Re: Java and Unicode

From: Jungshik Shin (jshin@pantheon.yale.edu)
Date: Wed Nov 15 2000 - 12:26:10 EST


On Wed, 15 Nov 2000, Doug Ewell wrote:

> Elliotte Rusty Harold <elharo@metalab.unc.edu> wrote:
>
> > There are a number of possibilities that don't break backwards
> > compatibility (making trans-BMP characters require two chars rather
> > than one, defining a new wchar primitive data type that is 4-bytes
> > long as well as the old 2-byte char type, etc.) but they all make the
> > language a lot less clean and obvious.
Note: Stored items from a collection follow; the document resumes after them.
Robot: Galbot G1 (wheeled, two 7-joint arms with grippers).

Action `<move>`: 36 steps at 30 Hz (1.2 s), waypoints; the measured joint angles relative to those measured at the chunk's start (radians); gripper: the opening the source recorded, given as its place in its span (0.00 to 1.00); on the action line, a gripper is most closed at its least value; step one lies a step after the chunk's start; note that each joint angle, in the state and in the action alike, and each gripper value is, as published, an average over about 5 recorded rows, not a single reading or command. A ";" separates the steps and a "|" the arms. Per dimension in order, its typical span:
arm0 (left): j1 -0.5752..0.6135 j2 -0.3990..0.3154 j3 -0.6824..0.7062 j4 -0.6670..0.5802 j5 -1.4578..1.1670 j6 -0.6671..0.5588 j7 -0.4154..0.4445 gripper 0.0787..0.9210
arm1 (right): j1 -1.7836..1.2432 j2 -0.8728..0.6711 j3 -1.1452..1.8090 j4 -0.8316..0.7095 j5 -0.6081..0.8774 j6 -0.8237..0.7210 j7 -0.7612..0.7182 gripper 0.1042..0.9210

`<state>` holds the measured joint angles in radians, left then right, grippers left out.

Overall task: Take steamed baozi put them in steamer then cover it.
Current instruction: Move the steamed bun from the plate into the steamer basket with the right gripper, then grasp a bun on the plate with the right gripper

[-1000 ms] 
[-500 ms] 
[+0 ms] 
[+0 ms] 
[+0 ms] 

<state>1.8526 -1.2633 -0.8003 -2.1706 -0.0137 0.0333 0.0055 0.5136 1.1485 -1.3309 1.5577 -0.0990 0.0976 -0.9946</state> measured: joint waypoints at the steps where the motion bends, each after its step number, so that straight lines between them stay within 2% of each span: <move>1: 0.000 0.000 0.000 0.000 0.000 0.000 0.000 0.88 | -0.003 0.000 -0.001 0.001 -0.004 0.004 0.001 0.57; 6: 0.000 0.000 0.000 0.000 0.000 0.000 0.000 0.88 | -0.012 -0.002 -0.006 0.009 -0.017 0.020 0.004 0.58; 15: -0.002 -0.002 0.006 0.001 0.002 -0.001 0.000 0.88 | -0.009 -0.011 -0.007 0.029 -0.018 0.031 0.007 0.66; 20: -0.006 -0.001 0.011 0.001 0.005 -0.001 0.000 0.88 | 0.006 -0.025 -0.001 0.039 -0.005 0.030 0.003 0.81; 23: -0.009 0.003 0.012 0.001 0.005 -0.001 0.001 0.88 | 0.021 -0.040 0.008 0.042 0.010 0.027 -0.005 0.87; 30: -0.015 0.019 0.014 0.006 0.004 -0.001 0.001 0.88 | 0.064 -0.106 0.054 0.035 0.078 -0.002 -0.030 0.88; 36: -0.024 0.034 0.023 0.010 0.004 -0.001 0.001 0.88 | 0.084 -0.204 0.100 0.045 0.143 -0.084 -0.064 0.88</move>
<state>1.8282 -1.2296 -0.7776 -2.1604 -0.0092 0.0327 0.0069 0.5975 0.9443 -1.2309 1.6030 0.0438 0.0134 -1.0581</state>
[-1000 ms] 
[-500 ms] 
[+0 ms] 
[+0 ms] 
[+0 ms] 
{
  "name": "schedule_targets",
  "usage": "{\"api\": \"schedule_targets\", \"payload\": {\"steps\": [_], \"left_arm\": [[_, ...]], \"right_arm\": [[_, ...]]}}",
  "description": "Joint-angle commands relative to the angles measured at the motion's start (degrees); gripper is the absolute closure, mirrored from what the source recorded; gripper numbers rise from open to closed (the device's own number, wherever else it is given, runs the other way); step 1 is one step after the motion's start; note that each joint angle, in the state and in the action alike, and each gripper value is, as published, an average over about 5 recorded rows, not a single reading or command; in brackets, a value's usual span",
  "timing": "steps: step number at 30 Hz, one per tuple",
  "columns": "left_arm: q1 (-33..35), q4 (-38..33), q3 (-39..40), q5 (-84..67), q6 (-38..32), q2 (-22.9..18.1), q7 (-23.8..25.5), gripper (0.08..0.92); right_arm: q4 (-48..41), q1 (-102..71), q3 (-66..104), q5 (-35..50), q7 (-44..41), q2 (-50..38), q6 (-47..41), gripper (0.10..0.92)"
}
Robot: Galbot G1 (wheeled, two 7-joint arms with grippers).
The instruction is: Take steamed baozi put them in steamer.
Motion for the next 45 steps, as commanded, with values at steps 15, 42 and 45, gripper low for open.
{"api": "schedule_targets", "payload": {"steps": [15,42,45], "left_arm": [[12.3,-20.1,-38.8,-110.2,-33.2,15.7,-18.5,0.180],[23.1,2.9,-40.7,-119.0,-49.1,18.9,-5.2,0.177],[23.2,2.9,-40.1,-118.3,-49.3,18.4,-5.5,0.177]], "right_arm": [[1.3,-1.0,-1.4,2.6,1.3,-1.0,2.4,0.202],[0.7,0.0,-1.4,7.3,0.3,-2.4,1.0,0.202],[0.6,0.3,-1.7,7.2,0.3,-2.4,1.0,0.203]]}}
In fact, they all more or less

> This is one of the great difficulties in creating a "clean" design:
> making it flexible enough so that it remains clean even in the face of
> unexpected changes (like Unicode requiring more than 16 bits).
>
> But was it really unexpected? I wonder when the Java specification was
> written -- specifically, was it before or after Unicode and JTC1/SC2/WG2
> began talking openly about moving beyond 16 bits?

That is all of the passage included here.